**Dataset section**.

□ □ □ □ □

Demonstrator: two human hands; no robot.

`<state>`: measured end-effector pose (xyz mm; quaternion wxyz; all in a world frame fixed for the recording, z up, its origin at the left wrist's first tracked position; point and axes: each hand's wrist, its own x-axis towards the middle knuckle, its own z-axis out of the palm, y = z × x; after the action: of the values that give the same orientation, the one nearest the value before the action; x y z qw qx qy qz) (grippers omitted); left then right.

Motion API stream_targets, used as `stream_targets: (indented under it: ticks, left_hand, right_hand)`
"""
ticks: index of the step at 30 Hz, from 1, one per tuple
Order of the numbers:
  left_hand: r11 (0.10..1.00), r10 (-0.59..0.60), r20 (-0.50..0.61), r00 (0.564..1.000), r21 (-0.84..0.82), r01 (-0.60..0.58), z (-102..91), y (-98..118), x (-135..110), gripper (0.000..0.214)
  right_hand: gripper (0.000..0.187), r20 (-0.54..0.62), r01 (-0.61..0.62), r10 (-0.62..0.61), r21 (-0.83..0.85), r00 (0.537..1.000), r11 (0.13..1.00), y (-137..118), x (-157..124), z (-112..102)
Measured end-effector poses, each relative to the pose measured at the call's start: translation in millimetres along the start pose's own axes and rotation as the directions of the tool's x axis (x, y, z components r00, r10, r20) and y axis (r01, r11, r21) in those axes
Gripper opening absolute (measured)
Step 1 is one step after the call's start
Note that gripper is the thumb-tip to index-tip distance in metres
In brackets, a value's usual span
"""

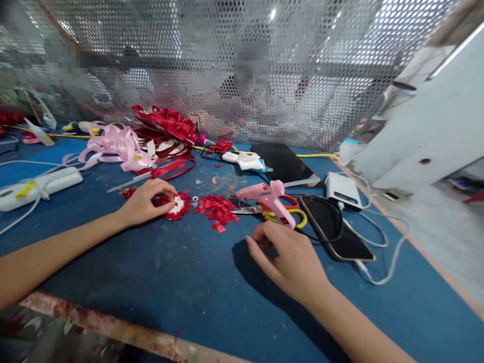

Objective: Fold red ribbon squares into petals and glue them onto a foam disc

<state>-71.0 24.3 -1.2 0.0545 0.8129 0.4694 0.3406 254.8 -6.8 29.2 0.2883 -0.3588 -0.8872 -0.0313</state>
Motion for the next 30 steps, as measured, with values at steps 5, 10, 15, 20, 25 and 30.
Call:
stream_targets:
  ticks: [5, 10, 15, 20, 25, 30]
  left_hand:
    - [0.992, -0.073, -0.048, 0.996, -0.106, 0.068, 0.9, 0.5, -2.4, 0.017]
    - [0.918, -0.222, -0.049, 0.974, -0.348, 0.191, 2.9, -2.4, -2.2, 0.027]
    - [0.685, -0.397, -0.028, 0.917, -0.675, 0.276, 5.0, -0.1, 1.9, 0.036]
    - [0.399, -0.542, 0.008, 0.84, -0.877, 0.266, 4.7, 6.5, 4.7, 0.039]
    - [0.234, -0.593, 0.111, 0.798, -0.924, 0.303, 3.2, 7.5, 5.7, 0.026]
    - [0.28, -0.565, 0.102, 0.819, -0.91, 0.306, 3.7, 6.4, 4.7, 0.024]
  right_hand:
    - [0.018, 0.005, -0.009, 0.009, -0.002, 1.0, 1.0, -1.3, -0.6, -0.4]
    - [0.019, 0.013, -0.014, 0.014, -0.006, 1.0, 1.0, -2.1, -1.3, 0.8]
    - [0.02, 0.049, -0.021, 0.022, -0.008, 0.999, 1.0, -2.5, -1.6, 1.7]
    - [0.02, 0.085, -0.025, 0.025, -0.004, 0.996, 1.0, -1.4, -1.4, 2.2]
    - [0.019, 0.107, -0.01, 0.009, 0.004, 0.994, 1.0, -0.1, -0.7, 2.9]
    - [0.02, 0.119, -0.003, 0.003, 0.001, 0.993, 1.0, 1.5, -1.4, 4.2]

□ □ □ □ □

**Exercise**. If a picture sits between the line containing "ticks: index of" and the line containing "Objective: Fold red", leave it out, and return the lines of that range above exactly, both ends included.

**Response to this exercise**.
ticks: index of the step at 30 Hz, from 1, one per tuple
Order of the numbers:
  left_hand: r11 (0.10..1.00), r10 (-0.59..0.60), r20 (-0.50..0.61), r00 (0.564..1.000), r21 (-0.84..0.82), r01 (-0.60..0.58), z (-102..91), y (-98..118), x (-135..110), gripper (0.000..0.214)
  right_hand: gripper (0.000..0.187), r20 (-0.54..0.62), r01 (-0.61..0.62), r10 (-0.62..0.61), r21 (-0.83..0.85), r00 (0.537..1.000), r11 (0.13..1.00), y (-137..118), x (-157..124), z (-112..102)
Measured end-effector poses, each relative to the pose measured at the call's start: translation in millimetres along the start pose's own axes and rotation as the directions of the tool's x axis (x, y, z components r00, r10, r20) and y axis (r01, r11, r21) in those axes
Gripper opening absolute (measured)
Step 1 is one step after the call's start
Note that gripper is the thumb-tip to index-tip distance in metres
In brackets, a value's usual span
"""


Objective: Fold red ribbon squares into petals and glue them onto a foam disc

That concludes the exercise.